■ Required action ■
Each line from the material with the word "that" in it must be copied.

■ Data segment ■

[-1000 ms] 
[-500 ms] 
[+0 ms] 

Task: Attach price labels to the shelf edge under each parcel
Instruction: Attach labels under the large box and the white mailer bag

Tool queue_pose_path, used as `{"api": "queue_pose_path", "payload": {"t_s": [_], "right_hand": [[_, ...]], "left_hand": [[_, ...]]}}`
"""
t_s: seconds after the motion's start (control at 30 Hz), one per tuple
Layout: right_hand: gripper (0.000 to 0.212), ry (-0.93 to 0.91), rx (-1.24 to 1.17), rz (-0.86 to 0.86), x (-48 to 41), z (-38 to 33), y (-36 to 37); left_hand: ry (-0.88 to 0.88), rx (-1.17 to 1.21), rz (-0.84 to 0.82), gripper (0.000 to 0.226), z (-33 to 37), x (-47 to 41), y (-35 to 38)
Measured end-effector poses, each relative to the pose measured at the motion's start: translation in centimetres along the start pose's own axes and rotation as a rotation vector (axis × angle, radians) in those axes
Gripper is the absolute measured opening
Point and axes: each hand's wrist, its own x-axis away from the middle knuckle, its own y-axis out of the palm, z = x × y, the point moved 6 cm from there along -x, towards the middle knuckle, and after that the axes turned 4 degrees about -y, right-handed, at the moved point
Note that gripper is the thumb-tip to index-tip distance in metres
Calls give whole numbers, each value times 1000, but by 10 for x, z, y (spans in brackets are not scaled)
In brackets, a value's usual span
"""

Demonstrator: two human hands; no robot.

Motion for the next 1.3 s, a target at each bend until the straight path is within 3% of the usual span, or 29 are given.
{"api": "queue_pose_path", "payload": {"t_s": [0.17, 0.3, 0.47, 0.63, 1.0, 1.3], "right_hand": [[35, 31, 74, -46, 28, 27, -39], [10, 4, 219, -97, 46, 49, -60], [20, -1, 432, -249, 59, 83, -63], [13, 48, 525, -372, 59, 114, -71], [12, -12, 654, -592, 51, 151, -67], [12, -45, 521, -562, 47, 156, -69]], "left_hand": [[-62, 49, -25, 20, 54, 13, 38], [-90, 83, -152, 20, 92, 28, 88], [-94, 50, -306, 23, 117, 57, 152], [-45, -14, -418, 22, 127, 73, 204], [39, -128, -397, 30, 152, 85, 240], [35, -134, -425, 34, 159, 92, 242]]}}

■ Solved exercise ■
Point and axes: each hand's wrist, its own x-axis away from the middle knuckle, its own y-axis out of the palm, z = x × y, the point moved 6 cm from there along -x, towards the middle knuckle, and after that the axes turned 4 degrees about -y, right-handed, at the moved point
Note that gripper is the thumb-tip to index-tip distance in metres

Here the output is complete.